== PROBLEM DETAILS ==
Look through the lines below and copy each one that includes "camera".

== WORKING DATA ==
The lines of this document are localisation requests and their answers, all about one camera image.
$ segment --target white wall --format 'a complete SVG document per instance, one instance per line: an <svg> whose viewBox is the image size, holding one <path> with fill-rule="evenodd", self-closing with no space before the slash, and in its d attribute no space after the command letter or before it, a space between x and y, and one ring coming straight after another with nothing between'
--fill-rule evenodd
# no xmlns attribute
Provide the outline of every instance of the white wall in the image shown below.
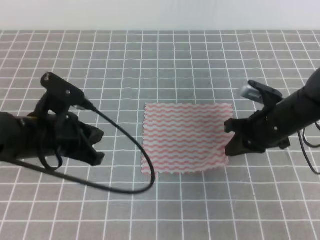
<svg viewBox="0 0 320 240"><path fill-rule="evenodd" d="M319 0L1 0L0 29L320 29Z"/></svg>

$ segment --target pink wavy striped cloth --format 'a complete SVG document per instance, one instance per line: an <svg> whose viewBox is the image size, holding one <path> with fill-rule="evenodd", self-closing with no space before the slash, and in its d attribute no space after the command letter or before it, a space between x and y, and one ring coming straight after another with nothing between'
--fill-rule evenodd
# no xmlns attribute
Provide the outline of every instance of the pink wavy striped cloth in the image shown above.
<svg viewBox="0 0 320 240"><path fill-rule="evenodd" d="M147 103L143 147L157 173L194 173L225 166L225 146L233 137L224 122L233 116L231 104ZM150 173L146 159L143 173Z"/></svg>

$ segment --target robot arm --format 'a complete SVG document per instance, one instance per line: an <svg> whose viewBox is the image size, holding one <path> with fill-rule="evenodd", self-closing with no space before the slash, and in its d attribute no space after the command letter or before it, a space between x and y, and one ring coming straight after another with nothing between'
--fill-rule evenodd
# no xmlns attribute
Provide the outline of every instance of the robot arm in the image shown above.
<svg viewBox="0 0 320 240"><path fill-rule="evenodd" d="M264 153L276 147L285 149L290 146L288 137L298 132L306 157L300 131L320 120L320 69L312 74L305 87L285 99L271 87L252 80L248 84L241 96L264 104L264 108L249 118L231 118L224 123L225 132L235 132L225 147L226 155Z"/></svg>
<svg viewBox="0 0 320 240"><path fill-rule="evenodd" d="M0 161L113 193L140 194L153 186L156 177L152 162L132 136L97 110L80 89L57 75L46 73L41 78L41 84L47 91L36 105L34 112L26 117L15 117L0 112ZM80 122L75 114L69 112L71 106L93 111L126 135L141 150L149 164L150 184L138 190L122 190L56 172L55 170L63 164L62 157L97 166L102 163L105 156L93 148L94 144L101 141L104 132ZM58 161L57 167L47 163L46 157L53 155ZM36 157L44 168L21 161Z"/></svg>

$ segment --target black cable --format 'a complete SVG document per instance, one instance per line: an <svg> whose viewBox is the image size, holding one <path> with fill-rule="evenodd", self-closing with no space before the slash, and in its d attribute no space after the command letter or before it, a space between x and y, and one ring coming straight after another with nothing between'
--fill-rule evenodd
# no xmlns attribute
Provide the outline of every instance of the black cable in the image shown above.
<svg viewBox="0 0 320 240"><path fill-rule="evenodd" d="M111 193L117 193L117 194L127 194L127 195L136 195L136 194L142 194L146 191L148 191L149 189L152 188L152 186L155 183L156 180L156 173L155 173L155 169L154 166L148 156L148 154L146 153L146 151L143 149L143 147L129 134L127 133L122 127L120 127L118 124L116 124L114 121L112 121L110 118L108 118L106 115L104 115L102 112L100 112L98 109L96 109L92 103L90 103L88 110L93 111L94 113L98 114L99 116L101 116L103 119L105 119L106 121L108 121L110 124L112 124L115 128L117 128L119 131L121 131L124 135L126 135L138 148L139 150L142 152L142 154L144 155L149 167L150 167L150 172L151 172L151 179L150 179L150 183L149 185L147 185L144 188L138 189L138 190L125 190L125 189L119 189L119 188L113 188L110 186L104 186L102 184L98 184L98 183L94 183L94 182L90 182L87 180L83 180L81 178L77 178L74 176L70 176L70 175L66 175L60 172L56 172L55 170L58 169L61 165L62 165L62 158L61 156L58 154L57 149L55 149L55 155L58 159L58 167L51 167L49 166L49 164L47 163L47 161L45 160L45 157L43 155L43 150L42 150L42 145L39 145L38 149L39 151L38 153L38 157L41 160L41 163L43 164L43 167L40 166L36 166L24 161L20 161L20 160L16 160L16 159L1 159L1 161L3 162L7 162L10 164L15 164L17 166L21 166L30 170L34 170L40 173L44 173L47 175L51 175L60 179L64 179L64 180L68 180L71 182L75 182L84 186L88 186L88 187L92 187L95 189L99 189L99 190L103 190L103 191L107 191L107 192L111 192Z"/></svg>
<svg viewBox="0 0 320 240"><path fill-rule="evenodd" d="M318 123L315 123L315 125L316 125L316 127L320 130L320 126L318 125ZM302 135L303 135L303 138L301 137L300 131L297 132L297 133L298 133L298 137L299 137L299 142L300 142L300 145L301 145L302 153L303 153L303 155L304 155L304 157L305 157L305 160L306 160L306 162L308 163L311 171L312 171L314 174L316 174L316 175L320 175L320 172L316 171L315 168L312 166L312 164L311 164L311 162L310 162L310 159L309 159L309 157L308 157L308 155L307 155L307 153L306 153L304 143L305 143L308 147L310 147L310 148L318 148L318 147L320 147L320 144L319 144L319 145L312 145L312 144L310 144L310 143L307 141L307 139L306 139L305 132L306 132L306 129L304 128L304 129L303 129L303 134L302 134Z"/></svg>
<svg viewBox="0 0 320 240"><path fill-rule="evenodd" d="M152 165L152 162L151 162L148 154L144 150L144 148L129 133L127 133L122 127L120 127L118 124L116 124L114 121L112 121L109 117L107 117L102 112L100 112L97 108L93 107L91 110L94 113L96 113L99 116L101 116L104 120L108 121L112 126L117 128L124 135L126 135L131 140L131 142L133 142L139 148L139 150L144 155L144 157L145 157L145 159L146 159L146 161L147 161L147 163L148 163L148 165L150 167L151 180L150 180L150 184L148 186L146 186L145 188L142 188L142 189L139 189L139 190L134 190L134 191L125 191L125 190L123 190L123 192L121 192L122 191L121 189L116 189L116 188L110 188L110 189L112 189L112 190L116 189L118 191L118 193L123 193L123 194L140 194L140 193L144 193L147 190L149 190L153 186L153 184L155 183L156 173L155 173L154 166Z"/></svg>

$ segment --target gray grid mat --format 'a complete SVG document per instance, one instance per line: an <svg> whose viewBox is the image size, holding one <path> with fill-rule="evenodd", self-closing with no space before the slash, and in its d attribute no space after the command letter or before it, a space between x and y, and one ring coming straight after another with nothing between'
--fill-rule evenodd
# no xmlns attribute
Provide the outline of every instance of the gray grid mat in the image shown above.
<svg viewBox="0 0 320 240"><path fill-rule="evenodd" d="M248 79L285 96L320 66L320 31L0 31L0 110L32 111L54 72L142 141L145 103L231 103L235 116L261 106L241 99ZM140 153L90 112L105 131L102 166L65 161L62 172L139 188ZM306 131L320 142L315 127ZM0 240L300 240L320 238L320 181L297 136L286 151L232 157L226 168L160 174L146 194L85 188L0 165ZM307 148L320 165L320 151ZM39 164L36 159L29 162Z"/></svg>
---
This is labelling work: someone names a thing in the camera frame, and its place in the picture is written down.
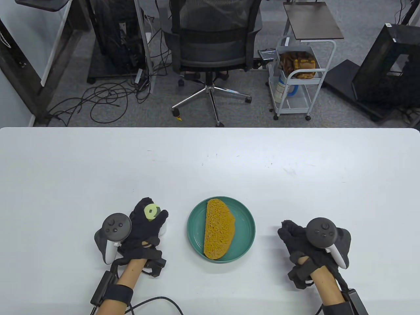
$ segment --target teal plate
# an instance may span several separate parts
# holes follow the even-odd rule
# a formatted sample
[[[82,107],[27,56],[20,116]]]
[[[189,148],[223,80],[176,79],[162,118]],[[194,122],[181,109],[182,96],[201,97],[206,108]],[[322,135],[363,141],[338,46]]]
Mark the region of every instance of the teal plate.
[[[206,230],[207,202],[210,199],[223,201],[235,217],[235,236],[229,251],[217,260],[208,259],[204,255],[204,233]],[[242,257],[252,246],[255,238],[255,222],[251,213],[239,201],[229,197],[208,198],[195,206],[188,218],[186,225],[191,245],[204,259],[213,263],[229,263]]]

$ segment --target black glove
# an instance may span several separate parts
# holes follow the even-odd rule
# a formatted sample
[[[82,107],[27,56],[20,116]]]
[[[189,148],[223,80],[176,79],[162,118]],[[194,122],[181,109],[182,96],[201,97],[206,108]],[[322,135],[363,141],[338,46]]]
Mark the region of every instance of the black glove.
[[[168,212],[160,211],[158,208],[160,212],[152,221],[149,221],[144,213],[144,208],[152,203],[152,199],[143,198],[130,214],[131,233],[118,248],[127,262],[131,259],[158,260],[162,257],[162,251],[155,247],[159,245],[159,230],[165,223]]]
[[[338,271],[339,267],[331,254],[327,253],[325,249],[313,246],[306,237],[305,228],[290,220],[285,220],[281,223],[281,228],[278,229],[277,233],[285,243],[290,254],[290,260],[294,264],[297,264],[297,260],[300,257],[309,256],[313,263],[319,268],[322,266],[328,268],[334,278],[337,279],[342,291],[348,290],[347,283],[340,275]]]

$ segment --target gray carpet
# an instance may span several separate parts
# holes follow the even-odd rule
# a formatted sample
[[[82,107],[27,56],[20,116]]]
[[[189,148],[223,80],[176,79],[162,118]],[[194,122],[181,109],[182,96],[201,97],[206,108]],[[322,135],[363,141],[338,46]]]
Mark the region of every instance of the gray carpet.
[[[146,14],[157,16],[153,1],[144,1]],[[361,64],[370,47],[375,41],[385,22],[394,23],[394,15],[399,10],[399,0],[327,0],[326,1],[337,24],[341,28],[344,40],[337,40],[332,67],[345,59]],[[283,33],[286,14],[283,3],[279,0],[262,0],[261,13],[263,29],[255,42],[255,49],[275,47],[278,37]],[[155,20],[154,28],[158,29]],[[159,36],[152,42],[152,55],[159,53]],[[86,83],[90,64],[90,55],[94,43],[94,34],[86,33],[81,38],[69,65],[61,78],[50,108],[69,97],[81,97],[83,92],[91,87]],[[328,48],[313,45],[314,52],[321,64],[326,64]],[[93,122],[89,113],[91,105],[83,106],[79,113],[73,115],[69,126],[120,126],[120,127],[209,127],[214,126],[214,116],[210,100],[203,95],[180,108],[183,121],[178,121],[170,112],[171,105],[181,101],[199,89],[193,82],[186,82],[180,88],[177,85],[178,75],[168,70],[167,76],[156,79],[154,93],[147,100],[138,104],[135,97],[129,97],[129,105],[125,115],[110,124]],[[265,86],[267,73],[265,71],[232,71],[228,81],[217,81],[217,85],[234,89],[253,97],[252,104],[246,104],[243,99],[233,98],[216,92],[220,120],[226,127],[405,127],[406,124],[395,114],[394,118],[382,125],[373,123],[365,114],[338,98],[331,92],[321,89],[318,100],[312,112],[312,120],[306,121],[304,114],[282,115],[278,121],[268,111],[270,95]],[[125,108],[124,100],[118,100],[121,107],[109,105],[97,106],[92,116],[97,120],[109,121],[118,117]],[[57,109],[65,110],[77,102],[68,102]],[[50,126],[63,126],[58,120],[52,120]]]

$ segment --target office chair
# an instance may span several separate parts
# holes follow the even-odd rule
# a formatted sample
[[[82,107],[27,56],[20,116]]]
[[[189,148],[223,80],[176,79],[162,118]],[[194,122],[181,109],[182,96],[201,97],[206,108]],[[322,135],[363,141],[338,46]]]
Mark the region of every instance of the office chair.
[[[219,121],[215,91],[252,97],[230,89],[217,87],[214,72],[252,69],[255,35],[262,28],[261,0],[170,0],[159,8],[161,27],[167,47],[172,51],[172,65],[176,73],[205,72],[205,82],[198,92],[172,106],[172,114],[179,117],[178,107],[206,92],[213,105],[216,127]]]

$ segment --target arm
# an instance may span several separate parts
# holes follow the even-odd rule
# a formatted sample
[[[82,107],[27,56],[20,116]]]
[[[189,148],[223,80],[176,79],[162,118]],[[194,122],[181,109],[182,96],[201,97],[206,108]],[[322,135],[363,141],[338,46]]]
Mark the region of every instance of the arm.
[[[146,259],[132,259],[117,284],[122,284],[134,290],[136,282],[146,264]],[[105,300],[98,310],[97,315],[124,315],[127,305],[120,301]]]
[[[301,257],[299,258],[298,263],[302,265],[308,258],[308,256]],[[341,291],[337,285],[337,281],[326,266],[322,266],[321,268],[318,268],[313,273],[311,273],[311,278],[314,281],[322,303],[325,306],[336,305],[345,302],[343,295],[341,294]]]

== WRITTEN SOLUTION ==
The lines of this document are localisation requests and their answers, all about one camera image.
This is labelling work: someone names a thing in the camera frame, and its place in the picture is written down.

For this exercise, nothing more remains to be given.